Page 19 of I Have Landed


  But the main reason that we must not dismiss Freud’s theory as absurd lies in its consonance with biological ideas then current. Science has since abandoned the biological linchpins of Freud’s theory, and most commentators don’t know what these concepts entailed or that they ever even existed. Freud’s theory therefore strikes us as a crazy speculation that makes absolutely no sense according to modern ideas of evolution. Well, Freud’s phylogenetic fantasy is bold, wildly beyond data, speculative in the extreme, idiosyncratic—and wrong. But Freud’s speculation does become comprehensible once one recognizes the two formerly respectable biological theories underpinning the argument.

  The first theory, of course, is recapitulation itself, as discussed throughout this essay. Recapitulation must provide the primary warrant for Freud’s fantasy, for recapitulation allowed Freud to interpret a normal feature of childhood (or a neurosis interpreted as fixation to some childhood stage) as necessarily representing an adult phase of our evolutionary past.

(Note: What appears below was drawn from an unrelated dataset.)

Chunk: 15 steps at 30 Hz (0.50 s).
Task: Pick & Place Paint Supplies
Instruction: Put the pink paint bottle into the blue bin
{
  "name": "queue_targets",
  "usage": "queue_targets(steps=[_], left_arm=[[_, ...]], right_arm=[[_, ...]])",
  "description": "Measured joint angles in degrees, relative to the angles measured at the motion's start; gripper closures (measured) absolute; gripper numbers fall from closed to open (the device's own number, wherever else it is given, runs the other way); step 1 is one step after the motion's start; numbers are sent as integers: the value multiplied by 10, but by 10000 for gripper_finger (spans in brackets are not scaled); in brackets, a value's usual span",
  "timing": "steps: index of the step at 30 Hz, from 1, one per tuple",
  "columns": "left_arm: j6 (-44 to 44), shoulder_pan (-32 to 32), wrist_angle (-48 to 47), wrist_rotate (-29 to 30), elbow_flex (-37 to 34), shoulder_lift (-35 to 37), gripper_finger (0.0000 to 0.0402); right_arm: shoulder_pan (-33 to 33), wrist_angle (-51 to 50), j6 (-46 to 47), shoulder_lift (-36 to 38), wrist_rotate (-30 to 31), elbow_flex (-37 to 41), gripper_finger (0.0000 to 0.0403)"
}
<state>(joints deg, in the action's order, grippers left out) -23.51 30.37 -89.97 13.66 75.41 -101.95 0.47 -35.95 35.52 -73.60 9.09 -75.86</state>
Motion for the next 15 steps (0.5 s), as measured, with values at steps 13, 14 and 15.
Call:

But recapitulation does not suffice, for one also needs a mechanism to convert the experiences of adults into the heredity of their offspring. Conventional Darwinism could not provide such a mechanism in this case—and Freud understood that his fantasy demanded allegiance to a different version of heredity.

  Freud’s fantasy requires the passage to modern heredity of events that affected our ancestors only tens of thousands of years ago at most. But such events—anxiety at approaching ice sheets, castration of sons and murder of fathers—have no hereditary impact. However traumatic, such events do not affect the eggs and sperm of parents, and therefore cannot pass into heredity under Mendelian and Darwinian rules.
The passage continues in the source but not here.